The FSU Board of Trustees filed the legal complaint on Dec. 22 in the Second Judicial Circuit in Leon County. The filing comes in the wake of FSU’s undefeated football team being excluded from the 2023-2024 College Football Playoff in favor of teams in other conferences.
“In the past two decades, in contrast to the ACC, the (Southeastern Conference) and the Big Ten have aggressively and repeatedly negotiated increasingly more lucrative media rights agreements, generating substantial revenues for their members, without locking them into the much longer-term media agreements the ACC negotiated,” the lawsuit states.
The ACC has also prevented members from exercising their right to withdraw from the conference through the use of a “prohibitive” withdrawal penalty and an “unconscionable” Grants of Rights provision in their contracts, according to the complaint.
“In sum, the ACC has negotiated itself into a self-described ‘existential crisis,’ rendered itself fiscally unstable and substantially undermined its members’ capacity to compete at the elite level,” the lawsuit says. ”In doing so, the ACC violated the contractual, fiduciary and legal duties it owed its members.”
The ACC, however, characterized FSU’s action against the conference as a violation of the school’s commitments to other members and its long-term obligations.
“All ACC members, including Florida State, willingly and knowingly re-signed the current Grant of Rights in 2016, which is wholly enforceable and binding through 2036,” ACC Commissioner Jim Phillips and Board of Directors Chairman Jim Ryan said in a joint statement emailed to the Florida Record. “Each university has benefited from this agreement, receiving millions of dollars in revenue, and neither Florida State nor any other institution has ever challenged its legitimacy.”

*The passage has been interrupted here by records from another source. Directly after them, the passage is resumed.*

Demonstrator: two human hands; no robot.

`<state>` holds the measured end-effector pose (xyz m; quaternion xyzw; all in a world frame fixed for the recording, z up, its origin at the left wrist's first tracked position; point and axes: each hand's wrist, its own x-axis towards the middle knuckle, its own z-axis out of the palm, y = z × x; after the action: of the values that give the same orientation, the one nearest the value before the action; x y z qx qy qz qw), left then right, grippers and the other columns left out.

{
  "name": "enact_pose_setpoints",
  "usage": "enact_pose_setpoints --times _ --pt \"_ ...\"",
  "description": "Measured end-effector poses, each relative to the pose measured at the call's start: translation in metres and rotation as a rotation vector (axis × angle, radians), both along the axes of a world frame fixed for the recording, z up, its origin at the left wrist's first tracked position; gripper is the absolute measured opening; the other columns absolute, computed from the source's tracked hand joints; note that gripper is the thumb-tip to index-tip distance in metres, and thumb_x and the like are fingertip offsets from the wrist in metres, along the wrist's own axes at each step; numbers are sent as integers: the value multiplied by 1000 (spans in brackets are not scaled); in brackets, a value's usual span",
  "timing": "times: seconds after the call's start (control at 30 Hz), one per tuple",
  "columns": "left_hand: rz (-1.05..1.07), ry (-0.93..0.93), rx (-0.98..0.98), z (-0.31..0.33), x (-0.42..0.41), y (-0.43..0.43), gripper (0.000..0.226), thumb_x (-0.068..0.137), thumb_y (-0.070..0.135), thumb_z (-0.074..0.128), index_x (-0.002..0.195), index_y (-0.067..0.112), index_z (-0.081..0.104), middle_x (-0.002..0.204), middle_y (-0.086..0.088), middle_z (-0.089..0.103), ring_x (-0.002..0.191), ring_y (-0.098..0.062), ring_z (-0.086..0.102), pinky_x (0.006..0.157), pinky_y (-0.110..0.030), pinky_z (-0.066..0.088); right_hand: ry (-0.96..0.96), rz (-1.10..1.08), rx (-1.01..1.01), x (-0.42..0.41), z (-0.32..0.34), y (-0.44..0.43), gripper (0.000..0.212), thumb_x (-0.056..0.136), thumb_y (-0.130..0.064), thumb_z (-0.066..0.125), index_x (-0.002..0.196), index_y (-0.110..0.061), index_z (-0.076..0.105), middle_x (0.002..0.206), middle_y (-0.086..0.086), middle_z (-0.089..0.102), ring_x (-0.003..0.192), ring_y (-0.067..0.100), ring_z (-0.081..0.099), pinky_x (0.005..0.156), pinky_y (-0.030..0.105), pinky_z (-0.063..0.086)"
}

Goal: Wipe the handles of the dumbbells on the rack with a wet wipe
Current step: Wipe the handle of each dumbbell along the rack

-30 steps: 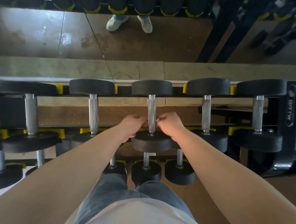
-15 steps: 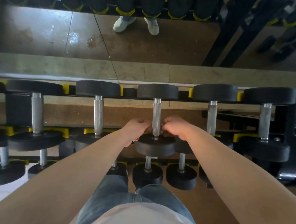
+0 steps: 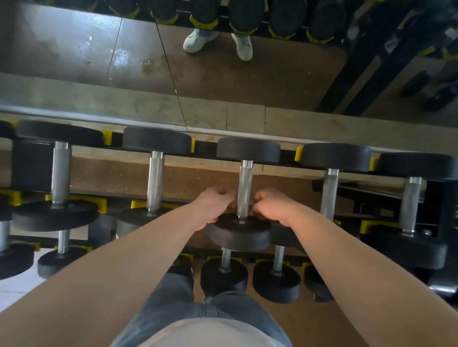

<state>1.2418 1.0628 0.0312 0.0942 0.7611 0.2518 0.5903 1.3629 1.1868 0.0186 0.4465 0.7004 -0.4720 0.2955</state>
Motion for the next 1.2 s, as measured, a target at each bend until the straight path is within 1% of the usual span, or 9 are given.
enact_pose_setpoints --times 0.1,0.17,0.27,0.4,0.5,0.67,0.93,1.03,1.2 --pt "15 9 -15 2 2 0 30 106 36 52 132 24 64 117 0 68 108 -19 57 87 -37 45 289 -640 -101 -13 -2 6 21 98 -3 59 111 -15 70 110 8 72 98 22 71 87 35 59" --pt "28 22 -14 3 4 -1 29 106 34 53 131 24 65 115 0 69 100 -17 57 83 -35 44 441 -817 -77 -18 0 6 23 98 -4 60 112 -19 71 110 4 73 100 21 72 88 34 60" --pt "15 68 -3 4 8 -2 28 105 34 53 126 22 68 114 -2 71 97 -18 60 77 -33 46 403 -529 219 -4 7 -11 19 95 -12 66 100 -30 69 101 -9 70 92 8 68 80 23 54" --pt "-15 129 20 8 14 -2 30 104 29 52 128 20 68 121 -5 69 100 -18 61 77 -32 47 274 -114 284 32 5 -41 11 92 -17 71 94 -28 67 94 -13 65 89 2 63 81 22 53" --pt "-3 151 15 10 19 -4 31 103 28 54 130 21 67 124 -4 68 108 -20 61 88 -35 49 344 -110 345 30 5 -40 12 93 -18 70 97 -29 67 95 -16 63 90 0 61 81 20 52" --pt "40 187 -4 11 23 -6 35 102 30 56 134 23 66 127 -2 69 115 -22 62 94 -36 51 560 -394 462 0 10 -25 12 96 -17 66 106 -24 69 99 -11 66 90 2 63 77 15 49" --pt "172 254 36 14 32 -8 33 104 11 47 120 29 69 121 0 69 102 -15 63 65 -26 47 398 276 367 39 11 -34 20 98 -16 64 116 -19 73 118 -1 71 106 12 66 94 23 51" --pt "269 233 58 20 34 -7 34 102 2 47 110 27 70 114 1 71 105 -17 65 71 -27 52 384 149 379 38 13 -31 18 99 -16 64 114 -20 72 113 -3 70 101 10 66 88 21 51" --pt "184 242 127 32 27 -9 37 102 5 47 116 27 74 109 8 64 112 -16 53 107 -44 50 530 -246 317 25 20 -41 14 97 -18 67 110 -21 72 101 -15 65 89 -2 62 79 14 51"
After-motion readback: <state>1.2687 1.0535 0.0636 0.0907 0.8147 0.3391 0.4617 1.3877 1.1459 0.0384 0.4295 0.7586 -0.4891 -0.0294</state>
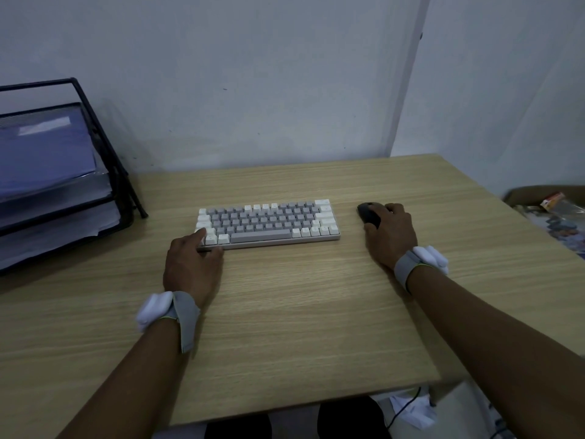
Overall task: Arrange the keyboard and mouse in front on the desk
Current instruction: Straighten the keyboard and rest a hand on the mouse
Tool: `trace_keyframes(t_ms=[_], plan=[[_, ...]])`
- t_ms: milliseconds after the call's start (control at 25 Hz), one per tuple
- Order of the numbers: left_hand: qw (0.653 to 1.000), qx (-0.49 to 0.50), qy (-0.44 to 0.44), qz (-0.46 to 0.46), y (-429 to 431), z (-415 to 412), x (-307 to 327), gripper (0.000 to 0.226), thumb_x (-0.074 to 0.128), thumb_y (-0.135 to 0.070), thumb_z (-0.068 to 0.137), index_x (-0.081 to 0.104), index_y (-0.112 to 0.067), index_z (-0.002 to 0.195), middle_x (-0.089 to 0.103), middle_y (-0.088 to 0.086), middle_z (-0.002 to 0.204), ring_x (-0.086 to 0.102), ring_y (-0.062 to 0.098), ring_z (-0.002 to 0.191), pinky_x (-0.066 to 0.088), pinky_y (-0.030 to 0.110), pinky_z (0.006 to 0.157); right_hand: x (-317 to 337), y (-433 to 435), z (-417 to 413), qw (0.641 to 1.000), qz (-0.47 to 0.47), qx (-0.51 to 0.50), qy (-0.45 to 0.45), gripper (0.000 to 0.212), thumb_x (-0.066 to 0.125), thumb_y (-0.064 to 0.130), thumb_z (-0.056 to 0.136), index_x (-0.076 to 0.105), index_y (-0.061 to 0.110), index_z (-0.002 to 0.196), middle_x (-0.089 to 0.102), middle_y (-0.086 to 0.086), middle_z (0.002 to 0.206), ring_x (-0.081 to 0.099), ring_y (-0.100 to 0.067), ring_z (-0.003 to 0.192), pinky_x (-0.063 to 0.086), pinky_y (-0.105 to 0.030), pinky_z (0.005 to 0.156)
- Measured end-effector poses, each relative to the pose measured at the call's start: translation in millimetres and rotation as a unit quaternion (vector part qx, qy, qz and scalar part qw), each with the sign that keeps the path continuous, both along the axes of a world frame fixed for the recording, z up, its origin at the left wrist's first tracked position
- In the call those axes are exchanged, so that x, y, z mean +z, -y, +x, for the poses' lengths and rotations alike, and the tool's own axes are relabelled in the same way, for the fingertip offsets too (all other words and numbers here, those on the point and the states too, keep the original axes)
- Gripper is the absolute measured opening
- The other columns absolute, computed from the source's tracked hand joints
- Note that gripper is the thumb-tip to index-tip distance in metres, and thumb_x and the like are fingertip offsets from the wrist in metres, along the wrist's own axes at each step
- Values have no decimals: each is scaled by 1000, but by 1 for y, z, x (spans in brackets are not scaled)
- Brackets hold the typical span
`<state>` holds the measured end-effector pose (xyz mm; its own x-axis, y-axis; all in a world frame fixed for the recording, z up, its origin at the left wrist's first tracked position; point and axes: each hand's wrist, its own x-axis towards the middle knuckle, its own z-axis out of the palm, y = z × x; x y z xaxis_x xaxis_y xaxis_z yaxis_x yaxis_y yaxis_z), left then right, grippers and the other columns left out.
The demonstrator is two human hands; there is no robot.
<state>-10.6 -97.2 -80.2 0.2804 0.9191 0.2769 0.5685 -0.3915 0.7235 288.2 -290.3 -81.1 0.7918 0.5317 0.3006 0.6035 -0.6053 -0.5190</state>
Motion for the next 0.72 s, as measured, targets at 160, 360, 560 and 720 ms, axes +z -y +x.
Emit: trace_keyframes(t_ms=[160, 360, 560, 720], plan=[[1000, 2, 3, -4, 0, -1, 0, 51, 65, -33, 84, 56, -21, 133, 52, 13, 136, 48, 28, 126, 36, 33, 103, 0, 2, -4, 1000, 2, 1, 6, 43, 58, 23, 89, 55, 23, 132, 45, -16, 138, 44, -36, 121, 44, -39, 87], [1000, 2, 7, -8, 2, 0, 2, 51, 65, -33, 85, 55, -21, 134, 50, 11, 138, 47, 27, 128, 35, 32, 103, 2, 4, -9, 1000, 7, -9, 7, 42, 58, 23, 88, 55, 21, 130, 45, -15, 137, 43, -35, 122, 45, -39, 85], [1000, 4, 9, -5, 1, 0, 1, 51, 66, -32, 85, 56, -21, 133, 51, 11, 138, 47, 26, 127, 34, 31, 103, 4, 5, -11, 1000, 1, -11, 9, 43, 57, 23, 88, 54, 20, 130, 45, -15, 135, 43, -35, 122, 46, -40, 84], [1000, 3, 7, -6, 0, 0, 1, 51, 66, -33, 84, 56, -22, 133, 51, 11, 138, 47, 27, 128, 35, 32, 103, 4, 5, -13, 1000, -12, -21, 17, 47, 57, 27, 87, 50, 21, 133, 45, -13, 137, 43, -34, 122, 45, -40, 81]])
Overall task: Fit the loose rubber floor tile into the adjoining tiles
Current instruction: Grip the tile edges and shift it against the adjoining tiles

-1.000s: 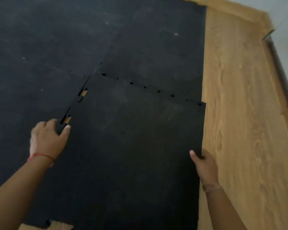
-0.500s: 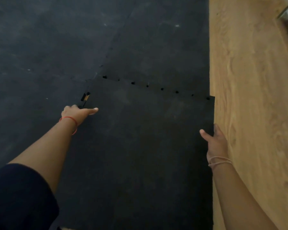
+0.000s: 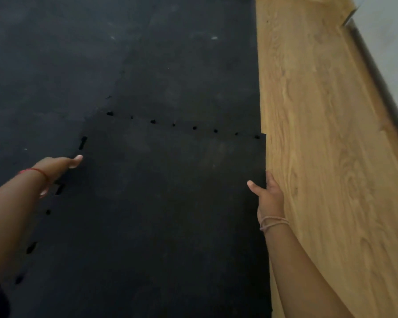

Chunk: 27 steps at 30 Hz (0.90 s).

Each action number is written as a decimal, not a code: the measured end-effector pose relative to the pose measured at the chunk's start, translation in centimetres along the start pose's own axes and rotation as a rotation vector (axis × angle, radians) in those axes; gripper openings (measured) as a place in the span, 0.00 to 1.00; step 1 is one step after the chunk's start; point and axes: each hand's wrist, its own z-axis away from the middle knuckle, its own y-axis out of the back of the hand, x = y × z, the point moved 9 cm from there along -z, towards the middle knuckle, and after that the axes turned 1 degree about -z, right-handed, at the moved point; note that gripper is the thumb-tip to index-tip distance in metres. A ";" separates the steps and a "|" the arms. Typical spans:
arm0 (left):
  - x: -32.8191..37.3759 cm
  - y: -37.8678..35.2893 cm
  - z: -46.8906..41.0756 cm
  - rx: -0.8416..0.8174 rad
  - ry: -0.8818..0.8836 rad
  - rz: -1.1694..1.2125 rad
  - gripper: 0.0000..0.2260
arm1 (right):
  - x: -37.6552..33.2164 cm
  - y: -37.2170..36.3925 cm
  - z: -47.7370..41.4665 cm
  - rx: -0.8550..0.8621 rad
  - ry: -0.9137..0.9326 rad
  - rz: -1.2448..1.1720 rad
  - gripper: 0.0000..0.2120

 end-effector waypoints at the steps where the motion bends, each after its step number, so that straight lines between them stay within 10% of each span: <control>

The conference has also filed a lawsuit against FSU in North Carolina, where ACC is based, in a bid to set the venue in that state.
“... The ACC has won the most NCAA National Championships over the past 2 1/2 years while also achieving the highest graduation success and academic performance rates among all (NCAA Division I Football Bowl Subdivision) conferences,” the statement says, “so it is especially disappointing that FSU would choose to pursue this unprecedented and overreaching approach.”
ACC officials have expressed confidence that the courts would uphold the conference's Grant of Rights and enforce its provisions.
The FSU’s lawsuit accuses the ACC of mishandling talks with ESPN about the broadcast of conference games in a way that has cost members tens of millions of dollars in revenues. In turn, the ACC has lost ground to Power Four schools in opportunities to take part in elite athletic competitions, the complaint says.
Specifically, the lawsuit accuses the ACC of threatening to hit FSU with “draconian” penalties of at least $572 million if it withdraws from the conference. Other allegations against the ACC include restraint of trade, breach of contract and failing to fulfill promises.
At a recent board meeting the FSU Board of Trustees indicated that trustees have been considering filing the lawsuit for more than a year due to the ACC’s alleged mismanagement.